Families going through separation and divorce often struggle with how to talk with each other about all the transitions their family may be experiencing. Often, changes in the family situation take place after holidays, with both parties wanting to wait until after the festivities to make big changes that could cause upset.
Here are a few tips during this time of transition:
- Be consistent with rules/boundaries: Kids need your guidance, and that includes firm rules or boundaries. Try to keep the children’s rules/boundaries the same as they were before the separation or divorce, if you can, and consistent between homes, as well.
- Allow children to make certain choices: Children often feel powerless in a separation or divorce because most decisions are made by their parents. Give your children opportunities to make some choices in their daily lives; this way, they won’t feel like things are totally out of their control. However, try to avoid overwhelming them by giving them too many options.
- Keep routines the same: All children benefit from a certain amount of structure, as this helps them feel secure and know their place in the family. Where possible, keep family life the same as it always was, or as much as possible; make sure the children keep up with their schoolwork and continue with their activities and interests.

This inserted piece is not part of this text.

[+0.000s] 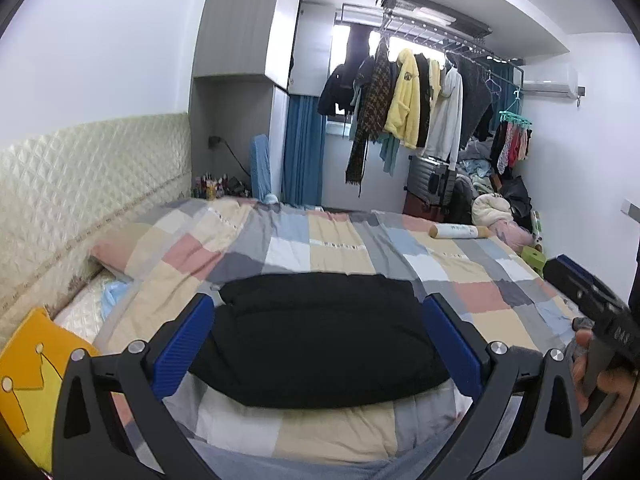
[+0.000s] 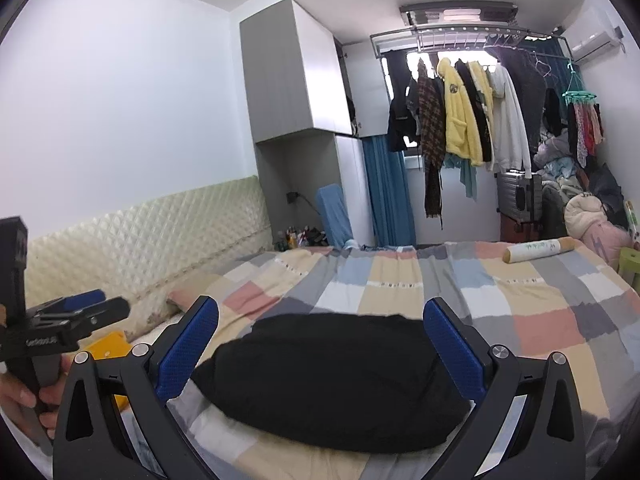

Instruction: Fold large clothes

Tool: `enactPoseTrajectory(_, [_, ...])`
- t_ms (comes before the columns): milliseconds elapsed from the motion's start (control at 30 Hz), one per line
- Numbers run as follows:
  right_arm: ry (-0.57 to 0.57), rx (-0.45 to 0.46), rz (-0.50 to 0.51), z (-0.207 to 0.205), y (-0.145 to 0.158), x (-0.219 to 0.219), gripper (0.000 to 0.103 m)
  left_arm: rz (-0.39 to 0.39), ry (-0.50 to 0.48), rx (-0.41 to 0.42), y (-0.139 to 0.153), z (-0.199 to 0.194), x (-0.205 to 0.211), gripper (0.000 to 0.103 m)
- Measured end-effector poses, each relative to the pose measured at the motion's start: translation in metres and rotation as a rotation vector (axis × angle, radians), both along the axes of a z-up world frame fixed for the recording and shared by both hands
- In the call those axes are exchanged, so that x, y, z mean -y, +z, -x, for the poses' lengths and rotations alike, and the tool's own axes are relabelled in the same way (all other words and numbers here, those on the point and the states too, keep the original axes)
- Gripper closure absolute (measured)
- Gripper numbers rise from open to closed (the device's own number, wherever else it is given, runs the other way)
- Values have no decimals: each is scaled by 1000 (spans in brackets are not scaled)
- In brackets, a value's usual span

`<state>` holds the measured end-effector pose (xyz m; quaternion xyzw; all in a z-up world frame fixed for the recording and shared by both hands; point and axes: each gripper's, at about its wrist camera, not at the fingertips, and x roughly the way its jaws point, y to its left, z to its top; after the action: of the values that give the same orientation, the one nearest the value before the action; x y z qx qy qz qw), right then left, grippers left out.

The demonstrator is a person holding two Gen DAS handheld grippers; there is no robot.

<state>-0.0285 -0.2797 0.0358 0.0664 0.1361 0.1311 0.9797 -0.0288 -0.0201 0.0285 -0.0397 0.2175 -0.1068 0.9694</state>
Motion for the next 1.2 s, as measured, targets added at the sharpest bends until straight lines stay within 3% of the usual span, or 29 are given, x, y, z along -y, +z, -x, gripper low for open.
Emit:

- Let kids be kids: Some children, particularly preteens and teens, may try to take on some of the adult responsibilities in the absence of one parent in the household. While it is good for you to have help around the house, and beneficial for children to have regular chores, children must also have the chance to “just be a kid”. Encourage them to continue their activities and interests, including hanging out with their friends. Try not to let them become your emotional support. Rather, choose an adult who has a neutral, more mature perspective.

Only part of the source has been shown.